◆ Aim of the task
Look for the line that has "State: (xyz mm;" in the material below; please repeat it and every line after it, exactly, up to and including the line that has "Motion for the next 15", and nothing else.

◆ Records shown
■ ■ ■ ■

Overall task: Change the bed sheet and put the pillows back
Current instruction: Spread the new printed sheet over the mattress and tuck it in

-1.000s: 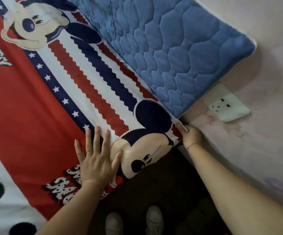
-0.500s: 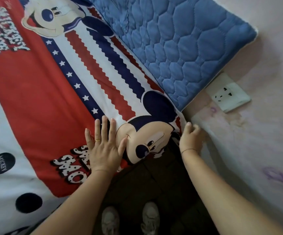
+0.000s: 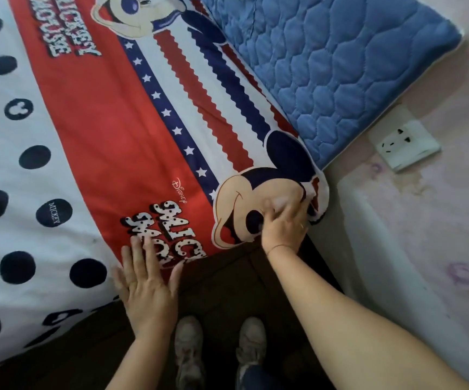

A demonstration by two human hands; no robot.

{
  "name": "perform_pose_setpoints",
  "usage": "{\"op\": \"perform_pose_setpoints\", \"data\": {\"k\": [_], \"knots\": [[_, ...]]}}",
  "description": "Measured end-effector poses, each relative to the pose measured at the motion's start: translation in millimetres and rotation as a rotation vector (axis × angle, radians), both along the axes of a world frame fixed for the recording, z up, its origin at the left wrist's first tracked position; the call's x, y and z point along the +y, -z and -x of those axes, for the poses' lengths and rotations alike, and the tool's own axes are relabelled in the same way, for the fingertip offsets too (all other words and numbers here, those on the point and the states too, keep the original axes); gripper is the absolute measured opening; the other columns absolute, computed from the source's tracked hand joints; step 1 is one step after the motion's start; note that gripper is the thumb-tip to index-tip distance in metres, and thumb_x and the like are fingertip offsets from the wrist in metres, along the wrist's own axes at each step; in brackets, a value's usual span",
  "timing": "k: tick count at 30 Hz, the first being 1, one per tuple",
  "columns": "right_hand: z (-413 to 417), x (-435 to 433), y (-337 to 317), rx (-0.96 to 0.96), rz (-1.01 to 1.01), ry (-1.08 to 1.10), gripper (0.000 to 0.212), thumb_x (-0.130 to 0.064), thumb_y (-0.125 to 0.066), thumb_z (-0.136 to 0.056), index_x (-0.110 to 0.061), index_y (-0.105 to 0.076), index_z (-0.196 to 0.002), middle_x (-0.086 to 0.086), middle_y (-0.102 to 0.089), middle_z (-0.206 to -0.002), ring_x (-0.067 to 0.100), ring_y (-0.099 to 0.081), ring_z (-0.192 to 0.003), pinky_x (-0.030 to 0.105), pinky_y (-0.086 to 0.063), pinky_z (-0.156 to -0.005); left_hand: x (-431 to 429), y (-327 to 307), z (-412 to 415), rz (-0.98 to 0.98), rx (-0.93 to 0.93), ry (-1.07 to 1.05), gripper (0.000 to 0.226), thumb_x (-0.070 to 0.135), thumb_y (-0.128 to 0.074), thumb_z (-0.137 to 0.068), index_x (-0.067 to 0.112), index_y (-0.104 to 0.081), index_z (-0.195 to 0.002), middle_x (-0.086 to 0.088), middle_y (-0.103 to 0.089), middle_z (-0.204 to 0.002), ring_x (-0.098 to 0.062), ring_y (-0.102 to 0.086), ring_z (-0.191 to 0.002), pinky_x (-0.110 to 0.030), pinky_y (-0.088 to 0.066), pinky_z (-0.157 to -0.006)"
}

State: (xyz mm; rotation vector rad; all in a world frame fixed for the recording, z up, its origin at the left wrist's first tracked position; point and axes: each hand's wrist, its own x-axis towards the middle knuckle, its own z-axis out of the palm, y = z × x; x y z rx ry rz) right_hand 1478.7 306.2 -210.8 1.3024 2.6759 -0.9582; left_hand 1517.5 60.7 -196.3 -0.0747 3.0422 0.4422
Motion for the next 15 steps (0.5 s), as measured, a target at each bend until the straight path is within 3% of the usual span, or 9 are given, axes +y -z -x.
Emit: {"op": "perform_pose_setpoints", "data": {"k": [2,5,8,11,13,15], "knots": [[-9.3,11.0,-9.1,0.083,0.247,0.211,0.075,-0.055,-0.034,-0.096,-0.020,-0.003,-0.155,0.011,-0.007,-0.161,0.032,-0.024,-0.144,0.044,-0.034,-0.111,20.3,-24.8,-16.1,-0.322,-0.037,-0.312,0.080,0.069,-0.027,-0.091,0.015,-0.030,-0.150,-0.007,-0.024,-0.158,-0.026,-0.017,-0.147,-0.050,-0.017,-0.118],[-7.3,23.1,-34.8,0.311,0.287,0.296,0.060,-0.040,-0.037,-0.101,-0.015,-0.020,-0.153,0.010,-0.023,-0.157,0.025,-0.031,-0.141,0.029,-0.033,-0.104,62.7,-65.7,-19.0,-1.133,-0.249,-0.955,0.068,0.060,-0.039,-0.095,0.016,-0.035,-0.147,-0.006,-0.040,-0.148,-0.023,-0.041,-0.135,-0.041,-0.036,-0.109],[9.8,31.6,-51.5,0.338,0.302,0.149,0.061,-0.044,-0.038,-0.100,-0.021,-0.020,-0.153,0.007,-0.019,-0.159,0.023,-0.025,-0.144,0.038,-0.029,-0.112,78.4,-68.4,0.0,-1.942,-0.472,-1.206,0.088,0.066,-0.043,-0.089,0.014,-0.016,-0.154,-0.013,-0.026,-0.158,-0.029,-0.029,-0.144,-0.047,-0.023,-0.119],[23.2,25.5,-55.6,0.170,0.399,0.113,0.077,-0.056,-0.043,-0.094,-0.023,-0.009,-0.154,0.006,-0.011,-0.161,0.027,-0.017,-0.147,0.046,-0.024,-0.115,78.8,-58.4,23.8,-2.193,-0.453,-1.233,0.099,0.070,-0.051,-0.082,0.014,-0.014,-0.155,-0.014,-0.024,-0.158,-0.030,-0.024,-0.146,-0.050,-0.017,-0.120],[34.0,21.2,-56.6,0.153,0.582,0.290,0.095,-0.067,-0.052,-0.083,-0.024,-0.005,-0.154,0.007,-0.018,-0.159,0.032,-0.026,-0.143,0.050,-0.030,-0.113,79.6,-54.2,32.9,-2.235,-0.474,-1.291,0.104,0.067,-0.062,-0.073,0.013,-0.022,-0.152,-0.015,-0.033,-0.153,-0.033,-0.031,-0.143,-0.051,-0.020,-0.119],[44.3,25.5,-50.3,0.142,0.776,0.477,0.119,-0.084,-0.060,-0.055,-0.032,-0.011,-0.150,0.008,-0.035,-0.150,0.035,-0.043,-0.130,0.056,-0.042,-0.103,78.6,-54.9,38.6,-2.269,-0.488,-1.338,0.109,0.061,-0.072,-0.063,0.013,-0.027,-0.150,-0.016,-0.039,-0.149,-0.035,-0.035,-0.139,-0.054,-0.022,-0.118]]}}
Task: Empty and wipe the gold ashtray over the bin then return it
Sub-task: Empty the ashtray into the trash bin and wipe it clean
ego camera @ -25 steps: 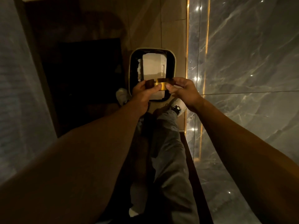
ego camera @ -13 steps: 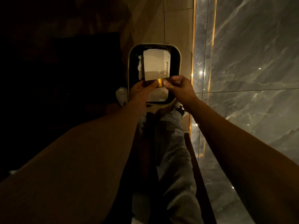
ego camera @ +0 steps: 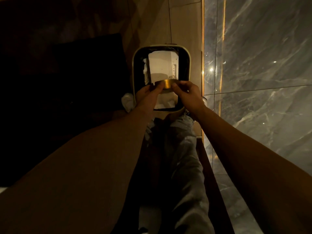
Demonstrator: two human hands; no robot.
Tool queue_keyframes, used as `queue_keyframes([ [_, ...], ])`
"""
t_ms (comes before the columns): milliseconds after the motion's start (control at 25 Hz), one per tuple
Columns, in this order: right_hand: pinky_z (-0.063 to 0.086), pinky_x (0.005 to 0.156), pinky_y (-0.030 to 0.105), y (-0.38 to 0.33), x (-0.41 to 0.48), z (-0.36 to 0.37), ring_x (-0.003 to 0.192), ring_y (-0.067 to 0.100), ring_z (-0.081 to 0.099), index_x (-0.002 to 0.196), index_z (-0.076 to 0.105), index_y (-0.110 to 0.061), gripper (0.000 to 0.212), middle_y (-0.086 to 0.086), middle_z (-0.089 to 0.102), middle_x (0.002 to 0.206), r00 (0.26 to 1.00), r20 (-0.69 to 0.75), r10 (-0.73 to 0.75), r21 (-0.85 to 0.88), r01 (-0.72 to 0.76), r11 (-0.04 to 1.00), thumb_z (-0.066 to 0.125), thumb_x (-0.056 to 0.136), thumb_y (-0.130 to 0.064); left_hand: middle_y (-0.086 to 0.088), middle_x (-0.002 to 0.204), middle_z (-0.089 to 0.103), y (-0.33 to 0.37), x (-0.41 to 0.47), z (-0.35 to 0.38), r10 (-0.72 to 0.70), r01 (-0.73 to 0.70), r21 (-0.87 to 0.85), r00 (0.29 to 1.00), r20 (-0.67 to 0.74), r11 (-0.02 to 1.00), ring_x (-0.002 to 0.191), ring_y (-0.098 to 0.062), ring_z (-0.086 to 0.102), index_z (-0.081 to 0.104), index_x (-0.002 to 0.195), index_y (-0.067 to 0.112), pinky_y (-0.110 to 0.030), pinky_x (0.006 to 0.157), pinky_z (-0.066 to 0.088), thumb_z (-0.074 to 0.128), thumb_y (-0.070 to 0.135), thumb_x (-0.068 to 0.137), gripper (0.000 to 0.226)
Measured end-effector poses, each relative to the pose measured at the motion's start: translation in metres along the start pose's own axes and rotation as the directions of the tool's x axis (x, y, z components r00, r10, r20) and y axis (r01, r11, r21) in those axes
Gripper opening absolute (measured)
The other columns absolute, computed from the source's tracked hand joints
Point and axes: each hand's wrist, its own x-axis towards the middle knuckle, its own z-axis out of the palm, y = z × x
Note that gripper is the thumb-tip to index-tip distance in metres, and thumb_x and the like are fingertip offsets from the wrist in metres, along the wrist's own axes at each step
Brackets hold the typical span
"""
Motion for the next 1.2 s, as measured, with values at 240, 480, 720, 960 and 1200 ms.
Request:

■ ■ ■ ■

◆ Response box
State: (xyz mm; rotation vector rad; all in a world frame fixed for the recording, z up, its origin at the left wrist's first tracked position; point and axes: each hand's wrist, its own x-axis towards the middle knuckle, its own z-axis out of the palm, y = z × x; x y z rx ry rz) right_hand 1478.7 306.2 -210.8 1.3024 2.6759 -0.9582; left_hand 1517.5 60.7 -196.3 -0.0747 3.0422 0.4422
Motion for the next 15 steps (0.5 s), as measured, a target at each bend until the straight path is within 3% of the usual span, or 9 are given, axes +y -z -x.

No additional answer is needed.